The Leandersons contend the business pursuit exclusion in their policy does not apply to Crystal's babysitting. Insurance policies are construed as contracts, meaning they are interpreted as a matter of law. Allstate Ins. Co. v. Peasley, 131 Wash.2d 420, 423-24, 932 P.2d 1244 (1997). The language of an insurance contract is interpreted the way it would be understood by the average insurance purchaser. State Farm Gen. Ins. Co. v. Emerson, 102 Wash.2d 477, 480, 687 P.2d 1139 (1984). Undefined terms are given their ordinary and common meaning, not their technical, legal meaning. Peasley, 131 Wash.2d at 424, 932 P.2d 1244 (citing Kish v. Ins. Co. of N. Am., 125 Wash.2d 164, 170, 883 P.2d 308 (1994)). Further, exclusions from coverage of insurance "will not be extended beyond their clear and unequivocal meaning." Stuart v. Am. States Ins. Co., 134 Wash.2d *1287 814, 819, 953 P.2d 462 (1998) (citing McDonald Indus., Inc. v. Rollins Leasing Corp., 95 Wash.2d 909, 915, 631 P.2d 947 (1981)).

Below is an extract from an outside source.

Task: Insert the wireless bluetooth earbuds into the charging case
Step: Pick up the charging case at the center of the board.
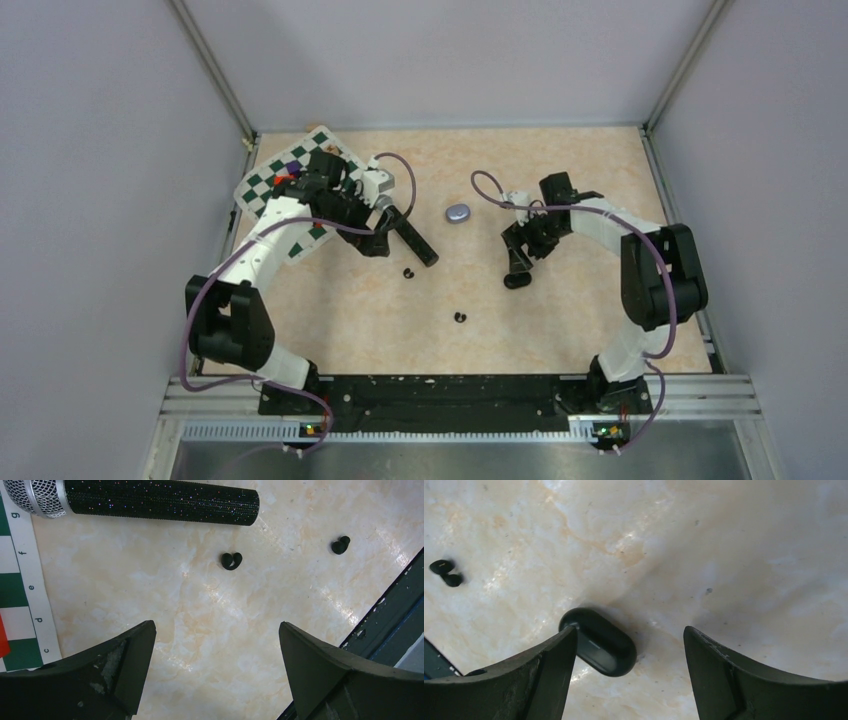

If the language is clear and unambiguous, it must be enforced as written. Wash. Pub. Util. Districts' Utils. Sys. v. Pub. Util. Dist. No. 1, 112 Wash.2d 1, 10, 771 P.2d 701 (1989). The common "business pursuit" insurance exclusion is unambiguous. Transamerica Ins. Co. v. Preston, 30 Wash.App. 101, 104, 632 P.2d 900 (1981).
In Stuart, our Supreme Court reviewed four appellate cases discussing business pursuit exclusions. See Stoughton v. Mut. of Enumclaw, 61 Wash.App. 365, 810 P.2d 80 (1991); Rocky Mountain Cas. Co. v. St. Martin, 60 Wash.App. 5, 802 P.2d 144 (1990); Transamerica Ins. Co., 30 Wash.App.